Where a line below carries the word "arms", include it in the count, then give the count alone.
>>
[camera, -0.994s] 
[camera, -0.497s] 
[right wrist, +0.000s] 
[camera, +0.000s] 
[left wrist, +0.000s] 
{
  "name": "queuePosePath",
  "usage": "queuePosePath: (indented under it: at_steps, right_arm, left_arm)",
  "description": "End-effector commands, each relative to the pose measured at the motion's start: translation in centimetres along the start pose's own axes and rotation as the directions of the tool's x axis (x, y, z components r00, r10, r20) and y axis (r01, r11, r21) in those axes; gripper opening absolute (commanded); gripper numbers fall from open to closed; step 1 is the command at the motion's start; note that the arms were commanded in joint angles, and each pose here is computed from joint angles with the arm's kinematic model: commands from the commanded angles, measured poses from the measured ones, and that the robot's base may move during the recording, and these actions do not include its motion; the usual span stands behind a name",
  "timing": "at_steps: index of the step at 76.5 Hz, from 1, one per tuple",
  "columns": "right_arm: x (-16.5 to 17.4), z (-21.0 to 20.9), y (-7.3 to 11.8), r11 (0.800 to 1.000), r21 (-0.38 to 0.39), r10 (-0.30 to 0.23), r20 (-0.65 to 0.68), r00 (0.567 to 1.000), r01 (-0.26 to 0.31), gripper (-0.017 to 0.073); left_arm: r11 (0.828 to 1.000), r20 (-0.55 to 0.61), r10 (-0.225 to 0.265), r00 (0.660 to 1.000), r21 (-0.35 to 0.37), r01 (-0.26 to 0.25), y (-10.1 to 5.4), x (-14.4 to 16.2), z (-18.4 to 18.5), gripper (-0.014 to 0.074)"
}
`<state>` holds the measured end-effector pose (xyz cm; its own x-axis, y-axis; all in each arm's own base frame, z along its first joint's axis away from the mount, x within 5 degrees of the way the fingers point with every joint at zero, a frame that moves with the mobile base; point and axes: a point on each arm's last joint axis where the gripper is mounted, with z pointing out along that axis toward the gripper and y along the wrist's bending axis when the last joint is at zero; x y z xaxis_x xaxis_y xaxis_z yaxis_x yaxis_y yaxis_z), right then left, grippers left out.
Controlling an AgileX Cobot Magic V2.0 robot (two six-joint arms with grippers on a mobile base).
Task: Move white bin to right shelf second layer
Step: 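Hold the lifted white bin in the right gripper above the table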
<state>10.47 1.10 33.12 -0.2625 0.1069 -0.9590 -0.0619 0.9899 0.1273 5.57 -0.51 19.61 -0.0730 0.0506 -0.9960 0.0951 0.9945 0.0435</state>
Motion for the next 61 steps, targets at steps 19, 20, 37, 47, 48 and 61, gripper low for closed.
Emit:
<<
RESPONSE FOR THIS EXERCISE:
2